--- Task to complete ---
Of the records that follow, copy only the lines from the line containing "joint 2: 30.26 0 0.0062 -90" to the line containing "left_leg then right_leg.", both included, exactly as written.

--- Dataset records ---
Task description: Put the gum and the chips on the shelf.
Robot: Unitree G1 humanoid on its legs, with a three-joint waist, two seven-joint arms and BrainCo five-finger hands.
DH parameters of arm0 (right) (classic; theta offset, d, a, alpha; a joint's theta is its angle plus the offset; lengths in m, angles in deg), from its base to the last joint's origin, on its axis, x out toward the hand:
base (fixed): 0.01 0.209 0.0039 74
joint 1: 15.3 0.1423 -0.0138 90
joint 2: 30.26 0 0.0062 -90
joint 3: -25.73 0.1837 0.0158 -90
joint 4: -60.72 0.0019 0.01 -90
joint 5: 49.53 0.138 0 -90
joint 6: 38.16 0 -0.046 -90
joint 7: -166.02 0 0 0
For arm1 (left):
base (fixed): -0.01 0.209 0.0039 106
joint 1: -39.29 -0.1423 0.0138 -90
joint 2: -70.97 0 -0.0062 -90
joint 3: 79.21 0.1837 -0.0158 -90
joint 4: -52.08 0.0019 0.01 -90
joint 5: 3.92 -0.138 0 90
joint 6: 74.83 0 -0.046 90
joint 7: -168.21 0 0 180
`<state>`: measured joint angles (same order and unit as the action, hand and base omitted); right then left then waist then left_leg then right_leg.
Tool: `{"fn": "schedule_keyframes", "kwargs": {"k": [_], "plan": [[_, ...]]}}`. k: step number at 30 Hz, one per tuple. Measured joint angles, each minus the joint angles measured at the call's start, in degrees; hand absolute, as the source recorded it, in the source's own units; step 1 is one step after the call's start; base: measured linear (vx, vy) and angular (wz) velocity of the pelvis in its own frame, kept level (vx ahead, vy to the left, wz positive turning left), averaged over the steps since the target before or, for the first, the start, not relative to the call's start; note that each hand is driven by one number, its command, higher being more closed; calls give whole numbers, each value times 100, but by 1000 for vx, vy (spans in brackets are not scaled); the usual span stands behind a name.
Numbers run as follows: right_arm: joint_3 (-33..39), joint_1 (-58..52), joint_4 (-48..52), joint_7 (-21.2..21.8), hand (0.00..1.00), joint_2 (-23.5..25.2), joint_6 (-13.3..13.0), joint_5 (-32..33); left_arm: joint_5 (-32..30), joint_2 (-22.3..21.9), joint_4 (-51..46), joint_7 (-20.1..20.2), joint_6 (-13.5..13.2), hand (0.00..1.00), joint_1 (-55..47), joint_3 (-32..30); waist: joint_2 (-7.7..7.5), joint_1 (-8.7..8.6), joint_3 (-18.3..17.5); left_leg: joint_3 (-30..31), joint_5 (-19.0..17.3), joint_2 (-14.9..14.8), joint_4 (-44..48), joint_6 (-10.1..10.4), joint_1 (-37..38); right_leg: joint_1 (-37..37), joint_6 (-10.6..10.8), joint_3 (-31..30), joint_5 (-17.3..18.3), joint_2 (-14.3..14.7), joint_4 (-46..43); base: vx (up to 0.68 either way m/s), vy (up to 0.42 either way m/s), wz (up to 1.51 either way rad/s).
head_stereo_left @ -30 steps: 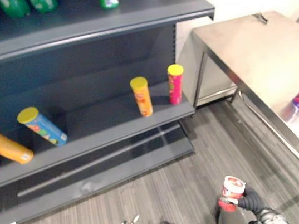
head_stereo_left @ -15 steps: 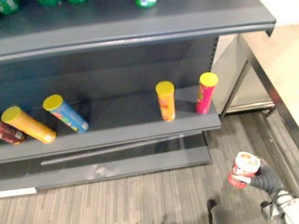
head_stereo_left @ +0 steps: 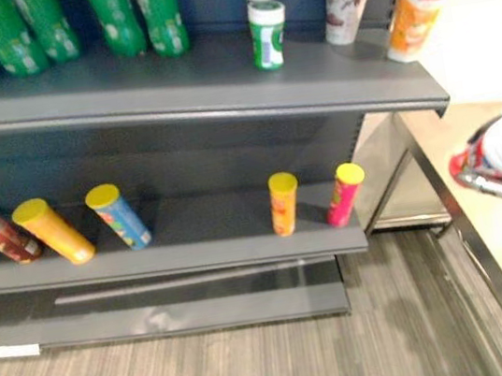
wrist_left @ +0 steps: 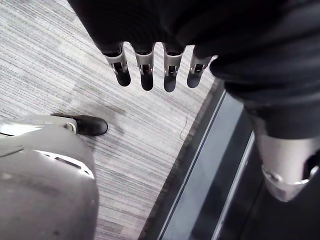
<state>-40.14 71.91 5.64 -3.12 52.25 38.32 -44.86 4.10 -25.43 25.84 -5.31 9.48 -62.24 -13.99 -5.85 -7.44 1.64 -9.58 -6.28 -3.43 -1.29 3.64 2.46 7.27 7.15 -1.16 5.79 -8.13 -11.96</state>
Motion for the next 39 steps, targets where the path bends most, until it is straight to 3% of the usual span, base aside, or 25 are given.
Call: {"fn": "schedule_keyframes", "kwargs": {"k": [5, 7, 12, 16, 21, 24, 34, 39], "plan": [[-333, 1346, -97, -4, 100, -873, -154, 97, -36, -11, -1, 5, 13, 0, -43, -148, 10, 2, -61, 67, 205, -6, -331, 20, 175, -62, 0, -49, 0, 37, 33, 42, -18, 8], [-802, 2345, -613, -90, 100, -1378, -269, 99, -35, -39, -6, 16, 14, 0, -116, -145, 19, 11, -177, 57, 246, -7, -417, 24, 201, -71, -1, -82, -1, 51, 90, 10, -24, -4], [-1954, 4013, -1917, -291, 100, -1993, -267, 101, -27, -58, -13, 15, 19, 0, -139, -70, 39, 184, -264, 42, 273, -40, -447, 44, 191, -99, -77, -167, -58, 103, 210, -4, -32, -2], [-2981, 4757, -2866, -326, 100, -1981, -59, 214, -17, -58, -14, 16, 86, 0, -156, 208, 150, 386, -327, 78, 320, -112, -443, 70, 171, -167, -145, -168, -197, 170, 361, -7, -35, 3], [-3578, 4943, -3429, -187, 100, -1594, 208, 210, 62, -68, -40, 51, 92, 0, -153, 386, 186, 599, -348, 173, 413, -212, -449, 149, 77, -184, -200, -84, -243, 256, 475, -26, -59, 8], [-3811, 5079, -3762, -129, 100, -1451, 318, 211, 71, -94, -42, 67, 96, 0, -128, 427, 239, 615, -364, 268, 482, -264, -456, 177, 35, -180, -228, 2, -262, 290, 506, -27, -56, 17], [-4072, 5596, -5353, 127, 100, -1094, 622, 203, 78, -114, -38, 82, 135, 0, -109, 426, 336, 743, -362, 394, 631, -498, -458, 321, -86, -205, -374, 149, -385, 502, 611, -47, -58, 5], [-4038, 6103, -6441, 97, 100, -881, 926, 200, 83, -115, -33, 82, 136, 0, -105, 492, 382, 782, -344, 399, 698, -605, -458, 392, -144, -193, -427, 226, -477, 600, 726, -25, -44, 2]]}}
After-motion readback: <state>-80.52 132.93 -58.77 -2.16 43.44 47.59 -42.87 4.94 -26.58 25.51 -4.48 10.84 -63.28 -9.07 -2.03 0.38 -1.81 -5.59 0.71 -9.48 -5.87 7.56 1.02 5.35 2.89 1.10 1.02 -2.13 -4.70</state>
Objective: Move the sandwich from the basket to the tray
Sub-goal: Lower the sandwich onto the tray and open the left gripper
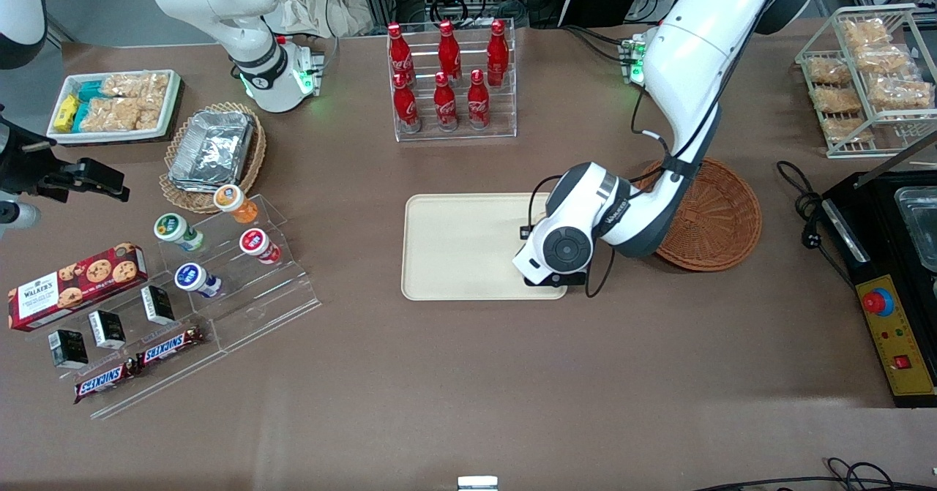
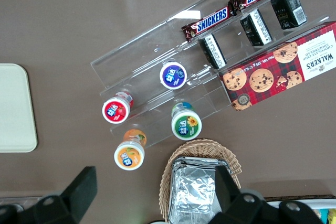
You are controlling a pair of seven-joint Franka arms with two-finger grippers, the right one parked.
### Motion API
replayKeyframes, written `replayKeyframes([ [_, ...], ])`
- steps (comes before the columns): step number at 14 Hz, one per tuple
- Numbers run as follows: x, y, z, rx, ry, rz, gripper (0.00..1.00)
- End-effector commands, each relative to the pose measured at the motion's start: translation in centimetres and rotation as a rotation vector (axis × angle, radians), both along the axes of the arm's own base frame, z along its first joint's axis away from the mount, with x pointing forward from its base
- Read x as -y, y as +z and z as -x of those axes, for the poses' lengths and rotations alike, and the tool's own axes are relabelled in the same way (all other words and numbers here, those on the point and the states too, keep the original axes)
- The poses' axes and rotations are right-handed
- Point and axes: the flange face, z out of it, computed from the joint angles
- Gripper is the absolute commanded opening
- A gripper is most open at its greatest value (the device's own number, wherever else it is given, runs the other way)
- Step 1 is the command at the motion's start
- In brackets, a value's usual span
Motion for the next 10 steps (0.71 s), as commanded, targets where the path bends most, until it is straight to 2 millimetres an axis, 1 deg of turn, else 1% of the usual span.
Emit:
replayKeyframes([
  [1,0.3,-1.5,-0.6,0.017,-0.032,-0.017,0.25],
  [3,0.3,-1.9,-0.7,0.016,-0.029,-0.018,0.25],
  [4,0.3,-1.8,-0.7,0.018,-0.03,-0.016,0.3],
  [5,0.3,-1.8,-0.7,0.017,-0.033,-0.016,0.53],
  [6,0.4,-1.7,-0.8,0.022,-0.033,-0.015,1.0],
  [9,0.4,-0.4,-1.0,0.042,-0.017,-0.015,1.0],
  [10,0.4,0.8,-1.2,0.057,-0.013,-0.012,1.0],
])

--- Task response ---
joint 2: 30.26 0 0.0062 -90
joint 3: -25.73 0.1837 0.0158 -90
joint 4: -60.72 0.0019 0.01 -90
joint 5: 49.53 0.138 0 -90
joint 6: 38.16 0 -0.046 -90
joint 7: -166.02 0 0 0
For arm1 (left):
base (fixed): -0.01 0.209 0.0039 106
joint 1: -39.29 -0.1423 0.0138 -90
joint 2: -70.97 0 -0.0062 -90
joint 3: 79.21 0.1837 -0.0158 -90
joint 4: -52.08 0.0019 0.01 -90
joint 5: 3.92 -0.138 0 90
joint 6: 74.83 0 -0.046 90
joint 7: -168.21 0 0 180
`<state>`: measured joint angles (same order and unit as the action, hand and base omitted); right then left then waist then left_leg then right_leg.

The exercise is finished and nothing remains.